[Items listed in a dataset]
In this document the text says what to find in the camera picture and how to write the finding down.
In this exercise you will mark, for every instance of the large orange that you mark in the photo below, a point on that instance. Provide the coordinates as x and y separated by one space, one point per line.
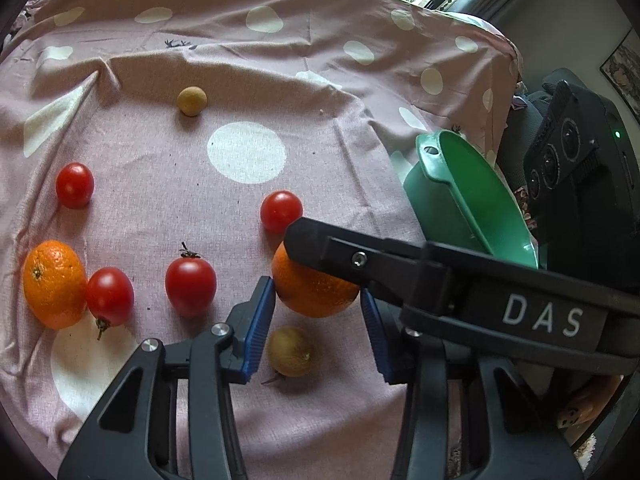
312 294

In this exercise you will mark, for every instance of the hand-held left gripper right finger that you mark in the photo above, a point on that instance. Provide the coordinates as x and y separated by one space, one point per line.
372 335

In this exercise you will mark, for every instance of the red cherry tomato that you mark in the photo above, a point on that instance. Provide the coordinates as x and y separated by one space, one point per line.
74 185
109 297
190 282
281 211

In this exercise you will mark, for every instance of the pink polka dot blanket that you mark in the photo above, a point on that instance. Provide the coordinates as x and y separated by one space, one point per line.
200 55

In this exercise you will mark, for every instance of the orange spotted object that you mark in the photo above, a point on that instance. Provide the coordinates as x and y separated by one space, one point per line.
585 405

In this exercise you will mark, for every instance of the framed wall picture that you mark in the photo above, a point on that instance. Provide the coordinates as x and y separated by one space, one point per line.
622 67

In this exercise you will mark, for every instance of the green plastic basin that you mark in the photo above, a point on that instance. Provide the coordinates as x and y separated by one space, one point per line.
465 195

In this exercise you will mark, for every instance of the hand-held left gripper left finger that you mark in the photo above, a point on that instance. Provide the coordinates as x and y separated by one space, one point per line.
260 330

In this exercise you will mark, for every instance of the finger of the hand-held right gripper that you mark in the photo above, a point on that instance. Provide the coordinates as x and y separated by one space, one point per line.
350 260

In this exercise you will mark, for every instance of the crumpled pink cloth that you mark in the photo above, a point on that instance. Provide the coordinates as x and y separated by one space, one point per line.
32 5

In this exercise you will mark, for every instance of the pale cloth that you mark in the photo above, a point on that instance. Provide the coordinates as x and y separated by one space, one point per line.
475 21

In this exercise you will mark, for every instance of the small orange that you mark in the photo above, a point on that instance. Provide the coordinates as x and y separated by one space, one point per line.
54 284

• Task objective: Beginning at the line that contains "of the pale" and ending at the last line above, copy each line without any change.

• Answer for this exercise:
In this exercise you will mark, for every instance of the pale cloth that you mark in the photo above, a point on that instance. Provide the coordinates as x and y separated by one space, one point per line.
475 21

In this exercise you will mark, for every instance of the small orange that you mark in the photo above, a point on that instance. Provide the coordinates as x and y separated by one space, one point per line.
54 284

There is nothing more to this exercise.